### PROBLEM TO SOLVE
Go through the listing and set it down exactly, leaving out its pictures.
==================================================
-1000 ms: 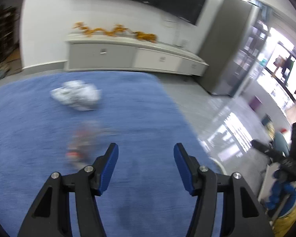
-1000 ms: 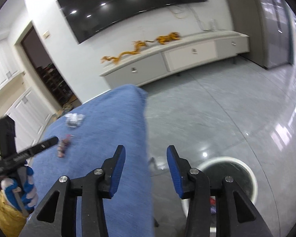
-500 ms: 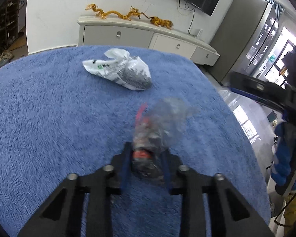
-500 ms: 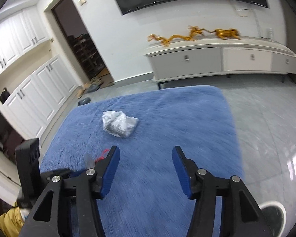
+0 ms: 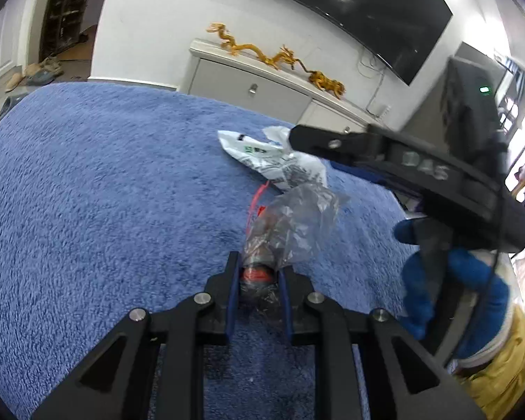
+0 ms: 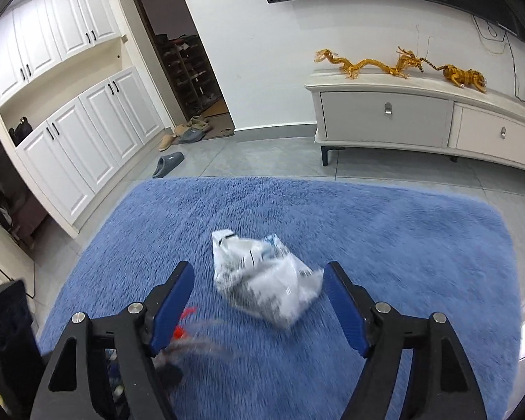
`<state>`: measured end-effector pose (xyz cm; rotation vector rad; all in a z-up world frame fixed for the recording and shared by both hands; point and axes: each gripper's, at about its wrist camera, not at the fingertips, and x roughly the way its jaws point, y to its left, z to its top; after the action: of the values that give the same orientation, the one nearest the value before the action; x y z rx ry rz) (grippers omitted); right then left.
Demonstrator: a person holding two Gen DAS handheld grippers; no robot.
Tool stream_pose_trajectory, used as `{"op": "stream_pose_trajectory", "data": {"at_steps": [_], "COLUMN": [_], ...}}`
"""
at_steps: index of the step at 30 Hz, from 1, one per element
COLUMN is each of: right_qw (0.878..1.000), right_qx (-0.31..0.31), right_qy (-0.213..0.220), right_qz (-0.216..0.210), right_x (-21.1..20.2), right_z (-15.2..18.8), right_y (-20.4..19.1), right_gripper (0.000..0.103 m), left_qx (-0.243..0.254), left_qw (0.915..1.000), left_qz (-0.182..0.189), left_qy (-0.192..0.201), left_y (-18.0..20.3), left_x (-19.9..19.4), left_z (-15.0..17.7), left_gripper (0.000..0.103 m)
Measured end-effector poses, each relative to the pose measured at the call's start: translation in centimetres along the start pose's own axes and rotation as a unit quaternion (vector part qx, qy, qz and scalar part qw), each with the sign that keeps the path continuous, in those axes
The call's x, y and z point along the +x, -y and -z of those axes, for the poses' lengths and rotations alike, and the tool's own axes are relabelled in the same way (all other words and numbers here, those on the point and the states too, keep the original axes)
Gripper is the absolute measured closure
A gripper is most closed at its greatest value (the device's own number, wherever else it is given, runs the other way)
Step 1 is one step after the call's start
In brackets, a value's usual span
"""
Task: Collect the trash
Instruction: 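Grasp the clear plastic bag with the left tool while the right tool grasps the white printed bag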
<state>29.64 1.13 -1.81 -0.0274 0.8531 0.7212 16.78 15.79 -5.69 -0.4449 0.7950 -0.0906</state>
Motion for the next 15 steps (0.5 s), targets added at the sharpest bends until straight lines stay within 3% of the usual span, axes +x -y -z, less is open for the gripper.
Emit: {"op": "stream_pose_trajectory", "data": {"at_steps": [4, 6, 9, 11, 15], "right_qw": [1.000, 0.999, 0.999, 0.999, 0.999], "right_qx": [0.009, 0.004, -0.003, -0.002, 0.014], "right_qy": [-0.021, -0.029, -0.032, -0.033, -0.025], "right_qz": [0.015, 0.021, 0.015, 0.019, 0.026], "right_x": [2.0, 2.4, 1.5, 0.5, -2.7], "right_z": [0.3, 0.9, 1.8, 2.4, 4.1], "right_y": [0.3, 0.3, 0.1, 0.3, 1.0], "right_gripper": [0.028, 0.034, 0.054, 0.076, 0.077], "left_qx": [-0.006, -0.004, 0.005, 0.017, 0.035], "left_qw": [1.0000, 1.0000, 0.9999, 0.9994, 0.9979], "left_qz": [-0.001, -0.003, -0.010, -0.022, -0.046], "left_qy": [0.005, 0.006, 0.013, 0.021, 0.030], "left_y": [-0.4, -0.3, 0.0, 0.7, 1.7], "left_x": [-0.5, -0.7, -1.3, -1.9, -3.4], "left_z": [0.3, 0.5, 0.9, 1.2, 2.3], "left_gripper": [0.084, 0.084, 0.084, 0.084, 0.084]}}
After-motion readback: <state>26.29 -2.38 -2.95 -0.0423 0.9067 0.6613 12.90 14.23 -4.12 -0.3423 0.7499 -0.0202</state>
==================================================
### SOLUTION
-1000 ms: 
-1000 ms: 
-500 ms: 
-500 ms: 
+0 ms: 
+0 ms: 
`<state>`: measured end-effector pose (xyz cm; rotation vector rad; all in a z-up world frame fixed for the recording and shared by both hands; point and axes: each gripper's, at about its wrist camera, not at the fingertips, and x roughly the way its jaws point, y to its left, z to its top; after the action: of the values that give the same orientation, the one nearest the value before the action; x y z rx ry rz) (grippers omitted); right then left.
Demonstrator: a person holding two Gen DAS handheld grippers; no robot.
Tool stream_pose_trajectory, used as `{"op": "stream_pose_trajectory", "data": {"at_steps": [_], "COLUMN": [_], ...}}`
"""
at_steps: index of the step at 30 Hz, from 1, one per element
COLUMN is each of: right_qw (0.878..1.000), right_qx (-0.31..0.31), right_qy (-0.213..0.220), right_qz (-0.216..0.210), right_x (-21.1..20.2), right_z (-15.2..18.8), right_y (-20.4..19.1), right_gripper (0.000..0.103 m), left_qx (-0.243..0.254), left_qw (0.915..1.000), left_qz (-0.182..0.189), left_qy (-0.192..0.201), left_y (-18.0..20.3), left_x (-19.9..19.4), left_z (-15.0..17.7), left_gripper (0.000..0.103 m)
Measured end-effector poses, each relative to the pose measured at the call's start: translation in centimetres along the start pose's own axes and rotation as a unit quaternion (vector part qx, qy, qz and scalar part qw), each with the sign that keeps the path continuous, in those axes
The call's x, y and z point along the +x, -y and -z of those axes, for the poses' lengths and rotations alike, and the tool's own axes are relabelled in the same way (all other words and numbers here, those on the point and the states too, keep the original axes)
Gripper is the absolute measured closure
A gripper is most closed at its greatest value (the device's own number, wherever else it is given, runs the other way)
Step 1 is one step after the call's start
In brackets, a value's usual span
"""
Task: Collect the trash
Instruction: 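Grasp the clear plastic bag with the left tool while the right tool grasps the white printed bag
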<state>29.64 1.13 -1.81 -0.0274 0.8531 0.7212 16.78 15.79 -5.69 -0.4449 0.7950 -0.0906</state>
Motion for the next 15 steps (0.5 s), targets added at the sharpest bends until straight lines stay within 3% of the usual span, axes +x -y -z, less is open for the gripper.
Emit: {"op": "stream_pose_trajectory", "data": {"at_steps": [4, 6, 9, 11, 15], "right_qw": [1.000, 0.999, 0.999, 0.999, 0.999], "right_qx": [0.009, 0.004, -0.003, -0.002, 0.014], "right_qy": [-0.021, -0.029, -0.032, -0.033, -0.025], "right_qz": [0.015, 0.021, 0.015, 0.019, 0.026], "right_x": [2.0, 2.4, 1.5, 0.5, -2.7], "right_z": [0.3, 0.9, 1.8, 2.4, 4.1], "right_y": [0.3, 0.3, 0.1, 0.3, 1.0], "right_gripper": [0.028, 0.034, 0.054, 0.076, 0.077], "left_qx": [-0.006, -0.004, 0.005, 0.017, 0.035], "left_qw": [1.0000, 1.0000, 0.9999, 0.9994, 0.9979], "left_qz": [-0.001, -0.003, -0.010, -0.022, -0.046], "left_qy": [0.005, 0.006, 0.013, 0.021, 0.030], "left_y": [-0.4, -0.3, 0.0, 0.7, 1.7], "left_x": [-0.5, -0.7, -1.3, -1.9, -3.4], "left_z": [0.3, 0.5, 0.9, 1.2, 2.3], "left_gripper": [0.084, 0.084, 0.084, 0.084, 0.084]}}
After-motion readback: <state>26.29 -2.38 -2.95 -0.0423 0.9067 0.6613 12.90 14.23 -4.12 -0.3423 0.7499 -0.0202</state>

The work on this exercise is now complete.